L’inquiétude était aussi vive chez les libraires, selon Katherine Fafard, directrice générale de l’Association des libraires du Québec (ALQ). « Quand tout a fermé, des libraires m’ont appelée en pleurant. Ils me disaient qu’ils allaient perdre tout ce qu’ils avaient investi au fil des ans et qu’ils ne voyaient pas comment ils pourraient traverser la pandémie, avec leurs maigres économies, en demeurant fermés. » De nombreux libraires espéraient être reconnus comme un service essentiel, vu la quantité de clients qui considéraient les livres essentiels à leur santé mentale. Malgré les représentations menées par diverses organisations auprès du gouvernement, la demande est restée lettre morte. Tout pour démoraliser les troupes.

Revirement de situation

Très vite, la vapeur a été renversée. Les ventes en ligne ont explosé.
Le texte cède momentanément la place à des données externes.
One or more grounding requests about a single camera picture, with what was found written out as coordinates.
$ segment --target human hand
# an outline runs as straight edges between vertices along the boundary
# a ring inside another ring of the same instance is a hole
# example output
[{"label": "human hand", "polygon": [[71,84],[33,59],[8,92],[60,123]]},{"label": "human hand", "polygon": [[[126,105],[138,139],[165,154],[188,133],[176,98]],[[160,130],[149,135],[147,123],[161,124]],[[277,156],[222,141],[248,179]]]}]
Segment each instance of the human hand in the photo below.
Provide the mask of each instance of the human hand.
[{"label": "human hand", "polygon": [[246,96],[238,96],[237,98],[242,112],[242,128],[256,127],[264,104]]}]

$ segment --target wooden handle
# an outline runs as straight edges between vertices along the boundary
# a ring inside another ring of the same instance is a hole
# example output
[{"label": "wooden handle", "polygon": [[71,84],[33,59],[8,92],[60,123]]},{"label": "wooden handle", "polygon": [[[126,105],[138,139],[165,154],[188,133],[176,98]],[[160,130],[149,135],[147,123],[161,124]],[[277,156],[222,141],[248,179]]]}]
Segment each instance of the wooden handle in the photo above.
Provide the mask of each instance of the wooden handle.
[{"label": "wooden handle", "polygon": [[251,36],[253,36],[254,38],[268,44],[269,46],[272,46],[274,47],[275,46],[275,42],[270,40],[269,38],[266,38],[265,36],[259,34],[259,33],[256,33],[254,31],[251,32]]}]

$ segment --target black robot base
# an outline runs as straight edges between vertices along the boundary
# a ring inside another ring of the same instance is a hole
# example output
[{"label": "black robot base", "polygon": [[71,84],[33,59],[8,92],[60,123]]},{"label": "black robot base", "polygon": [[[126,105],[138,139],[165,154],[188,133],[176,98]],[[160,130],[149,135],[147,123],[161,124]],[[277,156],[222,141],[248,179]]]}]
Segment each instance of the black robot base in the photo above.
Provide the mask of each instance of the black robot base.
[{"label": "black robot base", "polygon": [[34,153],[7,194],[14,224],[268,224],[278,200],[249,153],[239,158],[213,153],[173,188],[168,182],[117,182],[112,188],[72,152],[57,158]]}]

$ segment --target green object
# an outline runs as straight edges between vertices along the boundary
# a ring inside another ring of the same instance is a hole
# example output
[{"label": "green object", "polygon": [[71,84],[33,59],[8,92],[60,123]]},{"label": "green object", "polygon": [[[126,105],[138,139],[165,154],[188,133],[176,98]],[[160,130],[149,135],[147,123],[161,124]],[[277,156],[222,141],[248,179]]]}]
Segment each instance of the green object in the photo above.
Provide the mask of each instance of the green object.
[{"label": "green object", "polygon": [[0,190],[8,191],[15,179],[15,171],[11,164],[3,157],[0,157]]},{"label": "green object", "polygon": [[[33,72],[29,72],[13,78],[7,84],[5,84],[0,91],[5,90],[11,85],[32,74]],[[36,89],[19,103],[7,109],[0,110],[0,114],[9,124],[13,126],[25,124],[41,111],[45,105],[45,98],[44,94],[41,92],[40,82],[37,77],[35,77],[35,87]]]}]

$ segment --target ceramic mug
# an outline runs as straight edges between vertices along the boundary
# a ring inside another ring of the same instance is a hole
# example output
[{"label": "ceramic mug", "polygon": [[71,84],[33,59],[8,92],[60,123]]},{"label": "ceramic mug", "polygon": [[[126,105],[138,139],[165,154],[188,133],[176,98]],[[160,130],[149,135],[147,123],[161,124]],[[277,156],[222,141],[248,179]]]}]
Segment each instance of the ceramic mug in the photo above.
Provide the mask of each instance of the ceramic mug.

Non seulement sur les plateformes des multinationales, mais également sur le site web des libraires indépendants du Québec : leslibraires.ca. « Avant la pandémie, le site était un secret bien gardé, précise Katherine Fafard. Les bibliothécaires l’adoraient, mais on ne pouvait pas se vanter d’un gros chiffre d’affaires auprès du grand public. » Monsieur et madame Tout-le-monde ont d’abord fait connaissance avec la plateforme pour acheter des cahiers scolaires, afin que leurs enfants rattrapent leur retard pris durant le confinement. Puis, les gens qui désiraient s’éloigner des écrans et se réfugier dans la littérature ont investi l’achat en ligne. « Entre mars 2020 et décembre 2021, on a comptabilisé 240 000 nouveaux comptes clients, ajoute-t-elle. Ce sont des personnes avec qui on peut converser et faire du marketing relationnel, en fonction de leurs habitudes d’achat. »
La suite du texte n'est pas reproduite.